Und ich erinnere mich auch, dass ich an jenem Abend, nachdem ich mich hingelegt und irgendeiner unwiderstehlichen Verlockung folgend, widerwillig zwar, aber doch immer wieder an meiner Handfläche geschnuppert hatte, mich nicht mehr traute, mich flach auf den Rücken zu legen. Ich fürchtete mich vor der Körperstellung des Toten am Vormittag, fürchtete mich vor der Körperlage, die mich an ihn erinnerte, am meisten aber vor den in einem ähnlichen Winkel nach außen gedrehten Füßen. Ich begann mich im Dunkeln hin und her zu bewegen, zappelte so lange, bis ich am Ende doch genauso dalag wie der Tote. Und dabei schnupperte ich immer wieder an meiner Handfläche. Nur in Momenten erotischer Erregung kam ich später diesem Zustand wieder nah, den ich damals im Dunkeln empfunden habe. Sowohl die Nacktheit des erwachsenen Körpers, den ich unverhüllt beobachten konnte, als auch die Regungslosigkeit des toten Körpers, vor dem ich mich nicht benehmen musste, hielten mich in ihrem Bann. Mir entströmte der Geruch seines Todes; auch mein Körper unter der Decke gehorchte seinem Körper. Später dachte ich, dass ich mich, indem ich den Tod übte, auf die Wonne vorbereitete; dann wich diese Vorstellung dem Verdacht, dass es vielleicht gerade umgekehrt sei: dass gerade Letztere die Vorbereitung sei.

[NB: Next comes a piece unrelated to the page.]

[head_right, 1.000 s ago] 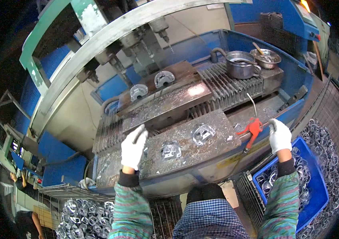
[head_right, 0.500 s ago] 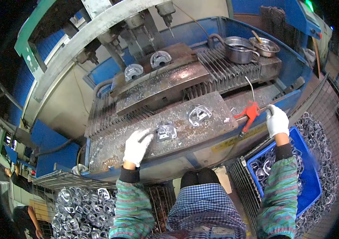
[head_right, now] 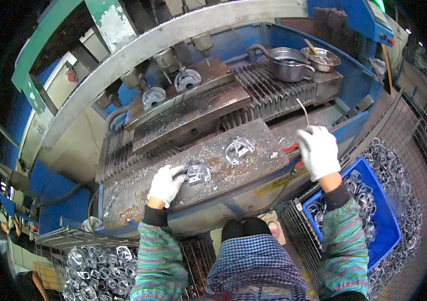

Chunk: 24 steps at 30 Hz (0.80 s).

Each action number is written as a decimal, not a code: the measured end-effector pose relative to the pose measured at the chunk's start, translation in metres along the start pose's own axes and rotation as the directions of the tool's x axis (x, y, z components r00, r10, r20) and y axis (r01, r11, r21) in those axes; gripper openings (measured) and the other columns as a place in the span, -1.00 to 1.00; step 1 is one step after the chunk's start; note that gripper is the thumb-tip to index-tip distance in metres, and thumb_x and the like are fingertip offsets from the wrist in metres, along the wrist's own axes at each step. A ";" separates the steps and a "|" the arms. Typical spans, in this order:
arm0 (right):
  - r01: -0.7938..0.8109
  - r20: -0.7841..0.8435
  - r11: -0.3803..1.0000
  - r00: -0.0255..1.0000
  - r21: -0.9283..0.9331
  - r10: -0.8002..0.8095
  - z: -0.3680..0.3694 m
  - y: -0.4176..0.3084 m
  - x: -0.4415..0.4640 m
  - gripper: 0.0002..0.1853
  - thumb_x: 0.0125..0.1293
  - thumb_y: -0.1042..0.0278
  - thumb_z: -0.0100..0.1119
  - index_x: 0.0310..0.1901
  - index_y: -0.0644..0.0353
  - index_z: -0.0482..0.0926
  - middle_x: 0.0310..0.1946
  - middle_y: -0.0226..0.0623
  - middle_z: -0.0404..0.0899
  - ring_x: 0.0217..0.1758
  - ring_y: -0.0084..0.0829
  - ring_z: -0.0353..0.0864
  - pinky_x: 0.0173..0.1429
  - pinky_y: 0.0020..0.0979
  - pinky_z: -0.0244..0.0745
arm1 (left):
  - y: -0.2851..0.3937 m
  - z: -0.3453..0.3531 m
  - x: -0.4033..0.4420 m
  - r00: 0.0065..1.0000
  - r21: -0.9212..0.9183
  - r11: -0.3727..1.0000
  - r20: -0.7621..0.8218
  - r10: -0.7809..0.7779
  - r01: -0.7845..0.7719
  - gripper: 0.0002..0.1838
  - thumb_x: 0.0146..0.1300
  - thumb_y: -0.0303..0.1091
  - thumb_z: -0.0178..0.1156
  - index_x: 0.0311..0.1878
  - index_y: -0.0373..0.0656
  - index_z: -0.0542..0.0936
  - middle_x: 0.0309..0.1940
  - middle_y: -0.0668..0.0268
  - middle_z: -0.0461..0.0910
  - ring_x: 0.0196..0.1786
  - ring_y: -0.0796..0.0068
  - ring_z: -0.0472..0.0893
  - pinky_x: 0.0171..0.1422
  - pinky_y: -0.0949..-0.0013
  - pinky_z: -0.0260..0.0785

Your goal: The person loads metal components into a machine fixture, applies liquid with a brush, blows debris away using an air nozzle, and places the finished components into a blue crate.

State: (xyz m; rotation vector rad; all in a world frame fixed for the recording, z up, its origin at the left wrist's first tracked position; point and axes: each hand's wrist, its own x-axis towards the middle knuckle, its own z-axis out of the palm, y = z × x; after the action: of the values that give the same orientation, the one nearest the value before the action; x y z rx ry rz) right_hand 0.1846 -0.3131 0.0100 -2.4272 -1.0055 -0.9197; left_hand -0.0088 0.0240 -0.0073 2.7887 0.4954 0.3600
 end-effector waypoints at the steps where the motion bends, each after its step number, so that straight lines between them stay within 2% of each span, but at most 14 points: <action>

Und diesen Toten erkannte ich wieder, während ich meinen im Gras liegenden Körper beobachtete, und in seiner Körperstellung das Kind, das der Tote in seinen Bann geschlagen hatte. Ich sah, dass mein Fuß die gleiche Stellung hatte wie der Körper auf der Rollbahre; sah, dass die Farbe unserer Sohlen, unserer Fußnägel, aber auch die Haut, die die Nägel umgab, gleich war; sah, dass mich mein eingesunkener Bauch genauso ausgeliefert machte wie ihn, sah auch, dass ich jetzt nicht in der Lage wäre aufzustehen. Und ich sah, dass ich ein Körper war. Nichts als ein Körper. Ein Körper, der eigentlich niemandem gehören will, der auch meiner nicht bedarf. Nur ich seiner; ich bin es, der das Verhältnis zu ihm um jeden Preis aufrechterhalten will; der ihn wie sein Eigentum behandelt und hilflos wird, wenn er sieht, dass er sein eigenes Leben führt. Eifersüchtig beobachte ich sein Altern, seinen Verfall oder auch nur seine Veränderungen.

Allmählich verließ mich der im Gras liegende, müde Körper. Welche Bewegung ich auch ausführen mochte, stets bedurfte es eines Kraftaufwands. Diese Kraft kann sich immer nur gegen einen Widerstand manifestieren. Als müsse ich etwas ständig aufrechterhalten; mit jeder meiner Bewegungen negiere ich das Absinken, die Erdschwere. Nicht umsonst spricht man vom geflügelten Geist; er strebt nach oben und will den Körper mit sich reißen. Das Leben ist aufwärts gerichtet. Ein Dasein mit gestutzten Flügeln bedeutet das Scheitern des Lebens. Hilflosigkeit macht sich breit, beschwert uns mit Ermattung, Niedergeschlagenheit, Müdigkeit. In solchen Momenten streckt man sich aus, sinkt nieder, legt sich hin. Lässt seinen Körper ausschließlich das sein, was er ist: ein Körper.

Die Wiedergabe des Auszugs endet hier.